To facilitate comparison in Figure-4 — I've added the discharge ECG below this patient's initial tracing. This discharge tracing reflects what was seen on telemetry during the last 40+ hours of observation.
  • Note return of normal sinus rhythm (RED arrow P waves in the long lead II of ECG #2) — and the complete absence of ventricular ectopy!
  • The lateral chest lead ST depression in ECG #2 is now minimal — with normalization of the QT interval.

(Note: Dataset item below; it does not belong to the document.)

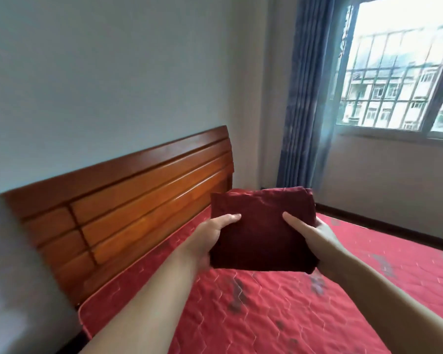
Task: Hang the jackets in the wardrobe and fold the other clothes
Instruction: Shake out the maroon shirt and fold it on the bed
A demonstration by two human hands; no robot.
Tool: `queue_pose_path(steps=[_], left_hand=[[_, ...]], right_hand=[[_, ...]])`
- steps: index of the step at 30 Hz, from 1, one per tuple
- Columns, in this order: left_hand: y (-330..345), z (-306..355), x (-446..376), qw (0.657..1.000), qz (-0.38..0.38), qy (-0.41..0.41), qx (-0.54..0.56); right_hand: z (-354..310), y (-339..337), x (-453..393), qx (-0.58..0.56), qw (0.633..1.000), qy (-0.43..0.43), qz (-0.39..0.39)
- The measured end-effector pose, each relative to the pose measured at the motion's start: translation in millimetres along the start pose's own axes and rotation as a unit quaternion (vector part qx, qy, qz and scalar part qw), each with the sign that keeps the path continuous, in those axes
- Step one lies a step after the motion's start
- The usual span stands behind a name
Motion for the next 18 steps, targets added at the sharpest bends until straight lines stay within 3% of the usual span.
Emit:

  • PEARL #4: In support of my suspicion that beat #21 in the initial tracing was indeed a supraventricular beat — is the finding of similar QRS morphology for this beat in leads V5,V6 of ECG #1 — with QRS morphology in leads V5,V6 after restoration of sinus rhythm in ECG #2. This suggests that the reason beat #21 was negative in the long lead II of ECG #1 was indeed aberrant conduction.
  • The "PEARL" — is that sometimes the etiology of certain beats or rhythms of uncertain etiology in an initial tracing may become clear by careful comparison of morphology on subsequent tracings.

Figure-4: Comparison of today's initial ECG — with the discharge ECG recorded 48 hours later.


FINAL Thoughts:
Today's case proved satisfying by the complete recovery made by this patient who had ingested a potentially lethal dose of medicinal herb.